Les principaux changements pour les SEL

Pour les Sociétés d’Exercice Libéral, plusieurs évolutions peuvent nécessiter une mise à jour statutaire, notamment :

  • la suppression du plafonnement des apports en compte courant d’associé ;
  • l’introduction d’un droit de retrait des associés ;
  • certaines adaptations relatives à la gouvernance.

Professions juridiques et judiciaires : quels changements pour les avocats et notaires ?

Les professions juridiques et judiciaires sont particulièrement concernées par cette réforme.

Les avocats, notaires et autres professionnels exerçant actuellement via des sociétés de droit commun (SARL, SAS…) devront intégrer les règles applicables aux SEL dans leurs statuts.

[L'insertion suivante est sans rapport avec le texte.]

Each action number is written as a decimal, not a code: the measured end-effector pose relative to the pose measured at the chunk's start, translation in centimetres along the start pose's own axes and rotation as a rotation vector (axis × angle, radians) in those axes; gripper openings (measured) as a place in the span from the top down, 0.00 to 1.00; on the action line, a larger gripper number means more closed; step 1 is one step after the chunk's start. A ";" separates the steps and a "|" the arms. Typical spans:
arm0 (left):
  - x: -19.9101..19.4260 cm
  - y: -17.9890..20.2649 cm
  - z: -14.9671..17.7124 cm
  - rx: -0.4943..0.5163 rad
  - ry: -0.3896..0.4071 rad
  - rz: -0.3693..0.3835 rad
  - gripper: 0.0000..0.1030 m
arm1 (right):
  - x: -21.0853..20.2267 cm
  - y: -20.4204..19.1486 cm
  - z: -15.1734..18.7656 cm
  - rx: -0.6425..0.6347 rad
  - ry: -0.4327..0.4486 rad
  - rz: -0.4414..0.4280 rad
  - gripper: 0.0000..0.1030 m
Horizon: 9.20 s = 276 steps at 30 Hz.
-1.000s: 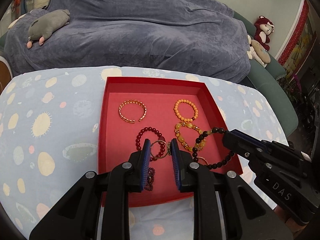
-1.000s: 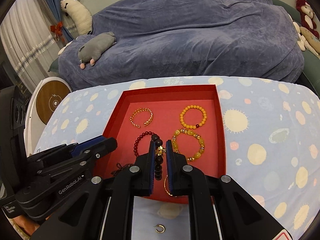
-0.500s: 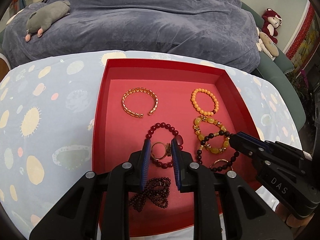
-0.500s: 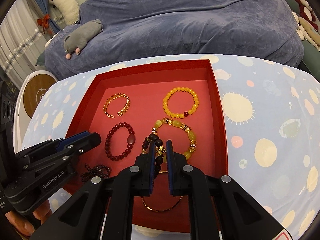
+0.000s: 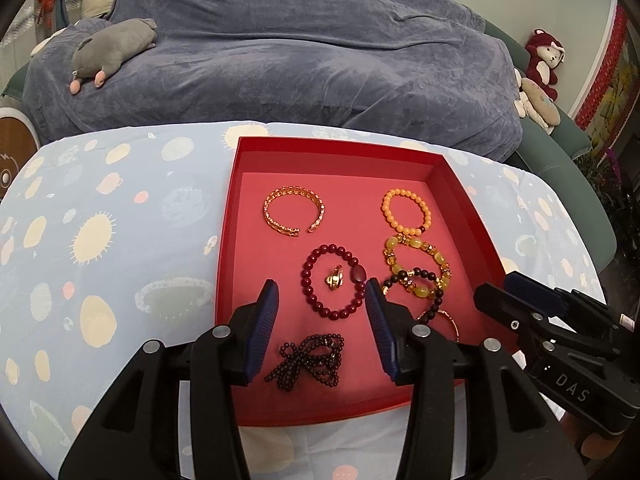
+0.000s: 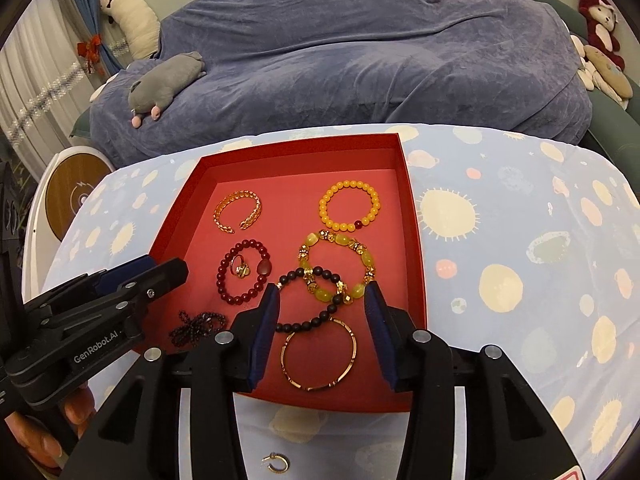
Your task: Organize jewelry
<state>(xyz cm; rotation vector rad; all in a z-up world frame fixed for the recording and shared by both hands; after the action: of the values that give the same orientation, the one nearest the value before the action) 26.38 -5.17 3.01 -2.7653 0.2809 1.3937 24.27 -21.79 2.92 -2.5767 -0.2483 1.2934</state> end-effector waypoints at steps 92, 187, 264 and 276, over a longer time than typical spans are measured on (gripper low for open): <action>-5.9 2.0 18.1 0.048 -0.146 0.030 0.66 | -6.8 -1.3 16.6 0.024 -0.128 0.039 0.58; -9.2 3.5 4.5 0.064 0.022 0.001 0.84 | -7.8 -4.3 3.6 -0.059 0.052 -0.043 0.82; -8.3 0.7 5.1 0.032 0.004 -0.205 0.20 | -7.9 -3.6 5.2 0.018 0.064 0.127 0.38; -9.7 -0.2 7.8 0.010 -0.016 -0.231 0.10 | -9.7 -3.7 8.0 0.018 0.057 0.156 0.18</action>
<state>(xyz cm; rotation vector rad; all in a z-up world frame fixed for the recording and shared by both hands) 14.53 -2.71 6.09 -2.6736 -0.0320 1.3521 11.91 -19.62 6.80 -2.6583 -0.0256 1.2635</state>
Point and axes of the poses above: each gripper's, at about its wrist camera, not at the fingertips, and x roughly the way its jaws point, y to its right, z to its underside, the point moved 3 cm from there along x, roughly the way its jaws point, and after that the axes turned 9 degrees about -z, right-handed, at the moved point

Peut-on conserver sa forme juridique actuelle ?

Oui.

La réforme permet de conserver :

  • la forme sociale actuelle ;
  • ainsi que la dénomination de la société.

En revanche, certaines règles spécifiques aux SEL deviendront obligatoires.

Quelles conséquences sur la responsabilité professionnelle ?

L’un des changements majeurs concerne la responsabilité professionnelle.

Désormais :

  • la responsabilité peut s’étendre à l’ensemble du patrimoine personnel ;
  • et la société devient solidairement responsable des actes professionnels.

Cette évolution renforce l’importance :

  • de la rédaction statutaire ;
  • de l’organisation juridique ;
  • et de la protection patrimoniale des associés.

Cession de titres : un encadrement renforcé

La réforme prévoit également un encadrement plus strict des cessions de titres.

Selon la forme de la société :

  • un agrément préalable des associés pourra être requis ;
  • certaines conditions de détention devront être respectées ;
  • et les modalités de transmission pourront être davantage contrôlées.

Qui peut diriger une société d’exercice libéral ?

Les nouvelles règles imposent que la société soit dirigée par un associé exerçant effectivement son activité libérale au sein de la structure.

Cette obligation vise à renforcer le contrôle professionnel des sociétés d’exercice.

La réforme modifie-t-elle la fiscalité des sociétés de professions libérales ?

En principe, non.

L’ordonnance et les décrets publiés ne modifient pas directement le régime fiscal des sociétés concernées.

Cependant, plusieurs évolutions jurisprudentielles récentes attirent l’attention des professionnels libéraux exerçant via des sociétés soumises à l’impôt sur les sociétés (IS).

Rémunération des associés : la distinction entre BNC et article 62

Le Conseil d’État a récemment rappelé qu’une distinction doit être opérée entre :

  • la rémunération liée à l’activité libérale ;
  • et celle liée aux fonctions de direction.

Quelle fiscalité pour les dirigeants de sociétés libérales ?

Selon cette jurisprudence :

  • la rémunération correspondant à l’activité libérale relève des BNC ;
  • tandis que la rémunération liée au mandat social relève du régime des traitements et salaires (article 62).

Cette distinction était déjà connue pour les dirigeants de SEL, mais elle pourrait progressivement s’étendre à d’autres formes sociétaires.

Pourquoi anticiper cette réforme dès maintenant ?

Même si certaines modifications semblent limitées, cette réforme peut avoir :

  • des impacts juridiques ;
  • fiscaux ;
  • patrimoniaux ;
  • et organisationnels importants.

Une analyse préalable de vos statuts et de votre mode d’exercice permet :

  • d’anticiper les éventuelles mises en conformité ;
  • de sécuriser votre structure ;
  • et d’éviter certains risques futurs.

Pour les professions libérales réglementées, cette réforme constitue donc un véritable sujet de stratégie juridique et patrimoniale.